:: Work item ::
Retype all of the data shown below, keeping every character the same.

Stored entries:
........

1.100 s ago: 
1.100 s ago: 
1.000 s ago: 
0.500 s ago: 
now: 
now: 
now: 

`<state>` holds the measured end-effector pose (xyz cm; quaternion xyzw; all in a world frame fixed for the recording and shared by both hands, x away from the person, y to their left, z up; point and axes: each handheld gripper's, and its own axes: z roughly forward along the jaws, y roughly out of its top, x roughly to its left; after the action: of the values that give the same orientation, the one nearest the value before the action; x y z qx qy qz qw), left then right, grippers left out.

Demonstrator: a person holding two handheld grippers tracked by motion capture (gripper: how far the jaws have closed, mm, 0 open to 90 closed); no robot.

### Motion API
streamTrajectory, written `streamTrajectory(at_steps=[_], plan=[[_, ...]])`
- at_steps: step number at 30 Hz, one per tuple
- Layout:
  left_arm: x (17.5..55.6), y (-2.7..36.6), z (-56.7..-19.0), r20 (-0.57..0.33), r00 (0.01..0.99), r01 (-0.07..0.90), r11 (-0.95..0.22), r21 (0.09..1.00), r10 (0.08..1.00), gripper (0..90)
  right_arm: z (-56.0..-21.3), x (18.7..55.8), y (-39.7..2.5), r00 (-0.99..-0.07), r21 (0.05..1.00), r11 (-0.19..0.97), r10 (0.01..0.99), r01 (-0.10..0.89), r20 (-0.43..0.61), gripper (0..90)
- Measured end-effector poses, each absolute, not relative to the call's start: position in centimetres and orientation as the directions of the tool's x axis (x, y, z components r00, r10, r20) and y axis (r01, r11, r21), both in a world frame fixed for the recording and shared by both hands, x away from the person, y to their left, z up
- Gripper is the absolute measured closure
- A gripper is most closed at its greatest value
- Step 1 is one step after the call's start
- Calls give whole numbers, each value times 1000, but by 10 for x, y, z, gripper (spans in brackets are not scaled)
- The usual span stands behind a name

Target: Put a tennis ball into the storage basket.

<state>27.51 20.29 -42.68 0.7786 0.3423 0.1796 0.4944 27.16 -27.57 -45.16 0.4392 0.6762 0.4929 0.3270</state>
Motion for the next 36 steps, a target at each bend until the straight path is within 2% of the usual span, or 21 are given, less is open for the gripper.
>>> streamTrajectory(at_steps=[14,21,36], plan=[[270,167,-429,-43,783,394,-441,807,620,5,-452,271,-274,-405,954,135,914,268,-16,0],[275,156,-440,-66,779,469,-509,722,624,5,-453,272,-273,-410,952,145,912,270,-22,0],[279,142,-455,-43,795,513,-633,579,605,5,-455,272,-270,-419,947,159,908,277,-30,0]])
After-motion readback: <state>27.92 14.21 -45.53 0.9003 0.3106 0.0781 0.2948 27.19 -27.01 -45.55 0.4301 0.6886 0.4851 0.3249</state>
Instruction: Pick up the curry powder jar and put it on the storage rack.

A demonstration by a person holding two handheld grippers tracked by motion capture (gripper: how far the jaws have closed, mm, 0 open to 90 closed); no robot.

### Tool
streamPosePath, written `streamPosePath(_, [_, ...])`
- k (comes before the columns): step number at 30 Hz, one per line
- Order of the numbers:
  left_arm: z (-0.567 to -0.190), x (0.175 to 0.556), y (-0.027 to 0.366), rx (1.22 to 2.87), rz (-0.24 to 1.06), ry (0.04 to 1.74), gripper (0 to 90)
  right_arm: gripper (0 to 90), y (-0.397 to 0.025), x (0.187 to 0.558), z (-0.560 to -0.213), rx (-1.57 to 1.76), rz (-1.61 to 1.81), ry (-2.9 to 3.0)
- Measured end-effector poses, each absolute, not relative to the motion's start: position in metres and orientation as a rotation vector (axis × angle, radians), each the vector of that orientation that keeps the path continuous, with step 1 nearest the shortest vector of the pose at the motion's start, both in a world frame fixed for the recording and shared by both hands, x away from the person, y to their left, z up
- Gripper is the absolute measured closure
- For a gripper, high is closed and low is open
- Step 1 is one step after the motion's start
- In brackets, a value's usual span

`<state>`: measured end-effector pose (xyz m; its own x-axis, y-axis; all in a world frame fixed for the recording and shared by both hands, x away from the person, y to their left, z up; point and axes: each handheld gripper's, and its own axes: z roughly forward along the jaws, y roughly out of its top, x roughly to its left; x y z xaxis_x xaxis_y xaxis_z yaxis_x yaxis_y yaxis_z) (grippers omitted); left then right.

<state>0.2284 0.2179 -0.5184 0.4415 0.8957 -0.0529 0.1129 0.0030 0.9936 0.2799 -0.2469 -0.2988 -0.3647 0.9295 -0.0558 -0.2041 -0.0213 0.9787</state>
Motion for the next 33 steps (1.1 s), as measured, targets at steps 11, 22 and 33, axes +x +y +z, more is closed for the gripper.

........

:: Answer to this task ::
1.100 s ago: 
1.100 s ago: 
1.000 s ago: 
0.500 s ago: 
now: 
now: 
now: 

`<state>` holds the measured end-effector pose (xyz cm; quaternion xyzw; all in a world frame fixed for the recording and shared by both hands, x away from the person, y to their left, z up; point and axes: each handheld gripper's, and its own axes: z roughly forward along the jaws, y roughly out of its top, x roughly to its left; after the action: of the values that give the same orientation, the one nearest the value before the action; x y z qx qy qz qw), left then right, grippers left out.

Demonstrator: a person holding two handheld grippers tracked by motion capture (gripper: how far the jaws have closed, mm, 0 open to 90 closed); no robot.

### Motion API
streamTrajectory, written `streamTrajectory(at_steps=[_], plan=[[_, ...]])`
- at_steps: step number at 30 Hz, one per tuple
- Layout:
  left_arm: x (17.5..55.6), y (-2.7..36.6), z (-56.7..-19.0), r20 (-0.57..0.33), r00 (0.01..0.99), r01 (-0.07..0.90), r11 (-0.95..0.22), r21 (0.09..1.00), r10 (0.08..1.00), gripper (0..90)
  right_arm: z (-56.0..-21.3), x (18.7..55.8), y (-39.7..2.5), r00 (-0.99..-0.07), r21 (0.05..1.00), r11 (-0.19..0.97), r10 (0.01..0.99), r01 (-0.10..0.89), r20 (-0.43..0.61), gripper (0..90)
- Measured end-effector poses, each absolute, not relative to the call's start: position in centimetres and orientation as the directions of the tool's x axis (x, y, z components r00, r10, r20) and y axis (r01, r11, r21), both in a world frame fixed for the recording and shared by both hands, x away from the person, y to their left, z up
- Gripper is the absolute measured closure
- A gripper is most closed at its greatest value
- Step 1 is one step after the call's start
- Calls give whole numbers, each value times 1000, but by 10 for x, y, z, gripper (spans in brackets are not scaled)
- The usual span stands behind a name

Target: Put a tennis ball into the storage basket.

<state>27.51 20.29 -42.68 0.7786 0.3423 0.1796 0.4944 27.16 -27.57 -45.16 0.4392 0.6762 0.4929 0.3270</state>
Motion for the next 36 steps, a target at each bend until the straight path is within 2% of the usual span, or 21 are given, less is open for the gripper.
>>> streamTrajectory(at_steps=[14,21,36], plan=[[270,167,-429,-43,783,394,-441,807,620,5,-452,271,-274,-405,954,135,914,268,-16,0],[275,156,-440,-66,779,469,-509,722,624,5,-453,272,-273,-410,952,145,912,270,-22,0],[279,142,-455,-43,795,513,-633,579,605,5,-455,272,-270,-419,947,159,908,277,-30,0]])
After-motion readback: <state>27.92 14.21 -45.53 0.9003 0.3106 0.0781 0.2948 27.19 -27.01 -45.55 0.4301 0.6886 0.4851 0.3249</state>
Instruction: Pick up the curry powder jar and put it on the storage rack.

A demonstration by a person holding two handheld grippers tracked by motion capture (gripper: how far the jaws have closed, mm, 0 open to 90 closed); no robot.

### Tool
streamPosePath, written `streamPosePath(_, [_, ...])`
- k (comes before the columns): step number at 30 Hz, one per line
- Order of the numbers:
  left_arm: z (-0.567 to -0.190), x (0.175 to 0.556), y (-0.027 to 0.366), rx (1.22 to 2.87), rz (-0.24 to 1.06), ry (0.04 to 1.74), gripper (0 to 90)
  right_arm: gripper (0 to 90), y (-0.397 to 0.025), x (0.187 to 0.558), z (-0.560 to -0.213), rx (-1.57 to 1.76), rz (-1.61 to 1.81), ry (-2.9 to 3.0)
- Measured end-effector poses, each absolute, not relative to the motion's start: position in metres and orientation as a rotation vector (axis × angle, radians), each the vector of that orientation that keeps the path continuous, with step 1 nearest the shortest vector of the pose at the motion's start, both in a world frame fixed for the recording and shared by both hands, x away from the person, y to their left, z up
- Gripper is the absolute measured closure
- For a gripper, high is closed and low is open
- Step 1 is one step after the motion's start
- In brackets, a value's usual span

`<state>`: measured end-effector pose (xyz m; its own x-axis, y-axis; all in a world frame fixed for the recording and shared by both hands, x away from the person, y to their left, z up; point and axes: each handheld gripper's, and its own axes: z roughly forward along the jaws, y roughly out of its top, x roughly to its left; x y z xaxis_x xaxis_y xaxis_z yaxis_x yaxis_y yaxis_z) (grippers omitted); left then right.

<state>0.2284 0.2179 -0.5184 0.4415 0.8957 -0.0529 0.1129 0.0030 0.9936 0.2799 -0.2469 -0.2988 -0.3647 0.9295 -0.0558 -0.2041 -0.0213 0.9787</state>
Motion for the next 33 steps (1.1 s), as measured, targets at steps 11, 22 and 33, axes +x +y +z, more is closed for the gripper.

This concludes the response to the exercise.